**Required work:** Pick out each line of the records in which the word "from" appears.

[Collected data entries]

#####

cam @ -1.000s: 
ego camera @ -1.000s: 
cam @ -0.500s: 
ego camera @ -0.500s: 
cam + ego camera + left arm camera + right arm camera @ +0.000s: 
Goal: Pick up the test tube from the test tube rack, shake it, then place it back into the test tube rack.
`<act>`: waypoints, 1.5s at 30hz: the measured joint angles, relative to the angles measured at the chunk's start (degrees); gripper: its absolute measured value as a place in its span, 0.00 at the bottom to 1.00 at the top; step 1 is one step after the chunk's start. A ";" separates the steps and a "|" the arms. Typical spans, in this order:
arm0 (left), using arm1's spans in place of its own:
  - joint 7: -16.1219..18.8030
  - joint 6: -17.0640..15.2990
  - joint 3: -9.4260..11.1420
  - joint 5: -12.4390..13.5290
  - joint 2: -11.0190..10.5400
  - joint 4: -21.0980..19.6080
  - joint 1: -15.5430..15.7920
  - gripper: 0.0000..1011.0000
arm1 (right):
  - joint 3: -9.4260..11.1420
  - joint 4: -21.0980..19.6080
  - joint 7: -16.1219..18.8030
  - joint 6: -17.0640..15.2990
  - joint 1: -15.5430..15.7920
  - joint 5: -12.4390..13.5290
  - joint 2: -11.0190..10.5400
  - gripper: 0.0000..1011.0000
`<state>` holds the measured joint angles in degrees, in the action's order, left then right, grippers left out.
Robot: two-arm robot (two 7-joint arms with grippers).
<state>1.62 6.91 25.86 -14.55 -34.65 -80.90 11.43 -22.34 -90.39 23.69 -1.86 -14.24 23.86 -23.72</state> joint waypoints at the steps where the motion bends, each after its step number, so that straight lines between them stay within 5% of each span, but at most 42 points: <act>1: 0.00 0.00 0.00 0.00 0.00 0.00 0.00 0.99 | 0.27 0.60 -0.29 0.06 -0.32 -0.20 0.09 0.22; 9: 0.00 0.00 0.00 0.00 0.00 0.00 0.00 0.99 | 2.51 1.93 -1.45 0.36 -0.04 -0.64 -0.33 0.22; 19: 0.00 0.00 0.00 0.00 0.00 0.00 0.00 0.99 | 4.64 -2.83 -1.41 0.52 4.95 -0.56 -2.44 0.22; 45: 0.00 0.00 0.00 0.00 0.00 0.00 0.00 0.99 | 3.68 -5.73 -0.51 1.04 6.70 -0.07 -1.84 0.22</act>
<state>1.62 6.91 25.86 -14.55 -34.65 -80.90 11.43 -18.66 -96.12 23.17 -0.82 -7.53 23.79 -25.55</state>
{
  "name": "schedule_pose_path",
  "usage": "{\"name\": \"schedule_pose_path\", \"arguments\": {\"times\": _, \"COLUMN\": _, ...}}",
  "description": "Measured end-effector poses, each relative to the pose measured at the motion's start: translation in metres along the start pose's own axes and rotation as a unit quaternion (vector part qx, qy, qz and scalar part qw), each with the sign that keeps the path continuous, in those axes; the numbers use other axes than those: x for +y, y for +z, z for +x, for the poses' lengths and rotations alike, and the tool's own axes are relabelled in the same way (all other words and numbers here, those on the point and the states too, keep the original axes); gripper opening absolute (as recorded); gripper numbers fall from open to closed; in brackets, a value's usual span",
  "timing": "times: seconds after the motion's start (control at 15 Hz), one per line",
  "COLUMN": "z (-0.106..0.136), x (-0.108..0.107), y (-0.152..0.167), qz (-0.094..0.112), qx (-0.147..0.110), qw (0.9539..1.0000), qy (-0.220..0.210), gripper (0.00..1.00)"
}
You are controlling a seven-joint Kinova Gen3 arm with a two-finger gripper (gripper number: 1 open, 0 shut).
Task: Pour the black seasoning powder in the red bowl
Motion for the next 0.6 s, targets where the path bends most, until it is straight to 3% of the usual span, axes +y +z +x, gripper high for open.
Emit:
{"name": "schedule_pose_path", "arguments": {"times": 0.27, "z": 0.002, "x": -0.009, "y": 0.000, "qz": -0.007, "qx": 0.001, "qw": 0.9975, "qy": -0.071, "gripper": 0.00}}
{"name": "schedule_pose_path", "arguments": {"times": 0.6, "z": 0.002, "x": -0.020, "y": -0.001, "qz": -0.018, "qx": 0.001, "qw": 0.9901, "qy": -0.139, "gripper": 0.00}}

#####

**Response below:**
Goal: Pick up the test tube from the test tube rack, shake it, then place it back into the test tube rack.
  "description": "Measured end-effector poses, each relative to the pose measured at the motion's start: translation in metres along the start pose's own axes and rotation as a unit quaternion (vector part qx, qy, qz and scalar part qw), each with the sign that keeps the path continuous, in those axes; the numbers use other axes than those: x for +y, y for +z, z for +x, for the poses' lengths and rotations alike, and the tool's own axes are relabelled in the same way (all other words and numbers here, those on the point and the states too, keep the original axes); gripper opening absolute (as recorded); gripper numbers fall from open to closed; in brackets, a value's usual span",

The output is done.